2) It is highly likely that I've never had a Vienna lager
from Vienna or any other part of Austria.
Should I pause here so you can gather yourselves together?
The invention of the Vienna lager is a story worthy of an episode
of James Burke's Connections as its genesis drew upon a myriad of
technologies and techniques from outside of Vienna and invented in the past. Burke
would, no doubt, start several thousand years in the past somewhere in deepest
Mesopotamia. I am not.
Instead let's go back to the first time a Vienna lager made
its way into the Kuchen hole of a paying member of the public: c. 1840. This
was made possible by one Anton Dreher, proprietor of Brauhaus zu
Klein-Schwechat which I think translates into English as the Klein Schwechat
Brewery. (Klein Schwechat is a town near
Vienna.) But before taking over the brewery from his father, Anton had a few adventures
with his Freund Gabriel Sedlmayr, Jr. (Sedlmayr the Senior was the Braumeister
at a little brewery in Munich called Spaten.)

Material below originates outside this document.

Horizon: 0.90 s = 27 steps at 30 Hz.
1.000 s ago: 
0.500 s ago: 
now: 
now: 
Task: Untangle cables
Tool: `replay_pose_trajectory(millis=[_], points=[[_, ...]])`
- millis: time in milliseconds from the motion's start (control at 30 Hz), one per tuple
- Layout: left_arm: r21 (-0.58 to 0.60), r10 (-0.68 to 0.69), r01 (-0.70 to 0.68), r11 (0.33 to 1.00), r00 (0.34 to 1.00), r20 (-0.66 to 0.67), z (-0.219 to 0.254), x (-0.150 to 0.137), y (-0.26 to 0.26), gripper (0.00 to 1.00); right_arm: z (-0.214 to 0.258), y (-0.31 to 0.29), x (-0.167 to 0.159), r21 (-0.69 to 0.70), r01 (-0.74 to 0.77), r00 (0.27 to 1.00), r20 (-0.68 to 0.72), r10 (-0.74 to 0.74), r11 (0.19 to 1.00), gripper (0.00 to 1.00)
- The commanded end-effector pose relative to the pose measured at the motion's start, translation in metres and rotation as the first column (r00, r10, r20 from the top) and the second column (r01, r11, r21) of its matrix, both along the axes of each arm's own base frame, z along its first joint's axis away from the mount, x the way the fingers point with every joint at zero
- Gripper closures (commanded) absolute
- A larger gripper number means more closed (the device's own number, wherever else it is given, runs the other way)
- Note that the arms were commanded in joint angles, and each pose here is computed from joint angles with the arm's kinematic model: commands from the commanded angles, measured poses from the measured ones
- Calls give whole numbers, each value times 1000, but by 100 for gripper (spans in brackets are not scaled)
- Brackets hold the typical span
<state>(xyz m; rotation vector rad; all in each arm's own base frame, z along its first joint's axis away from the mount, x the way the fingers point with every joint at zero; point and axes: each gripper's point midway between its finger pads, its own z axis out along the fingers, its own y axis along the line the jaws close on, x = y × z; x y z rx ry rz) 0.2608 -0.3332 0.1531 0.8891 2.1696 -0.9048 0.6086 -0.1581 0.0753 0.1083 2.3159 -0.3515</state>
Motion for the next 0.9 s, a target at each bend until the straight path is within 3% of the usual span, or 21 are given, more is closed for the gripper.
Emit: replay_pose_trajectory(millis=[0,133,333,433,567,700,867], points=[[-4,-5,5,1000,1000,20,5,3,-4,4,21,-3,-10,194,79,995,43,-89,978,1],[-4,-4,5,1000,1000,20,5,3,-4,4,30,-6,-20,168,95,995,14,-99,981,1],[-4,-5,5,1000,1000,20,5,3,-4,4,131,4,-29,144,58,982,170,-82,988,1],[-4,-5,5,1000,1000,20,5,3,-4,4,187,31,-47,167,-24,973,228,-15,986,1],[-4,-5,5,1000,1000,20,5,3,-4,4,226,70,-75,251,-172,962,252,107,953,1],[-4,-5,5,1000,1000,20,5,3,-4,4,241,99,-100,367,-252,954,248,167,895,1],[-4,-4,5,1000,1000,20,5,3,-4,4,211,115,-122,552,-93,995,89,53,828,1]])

Trekking through Germany and eventually Britain, Anton
learned about bottom fermentation, speedy wort cooling, and kilning with
indirect heat which yielded pale, non-smoky malt. He even used the humble
thermometer which was, I have read, eschewed by early 19th century
Viennese brewers because apparently they were a bunch of zymurgological
Neanderthals.
The merger of new-fangled technology and new(er) methods in Dreher's brewery yielded the Vienna lager.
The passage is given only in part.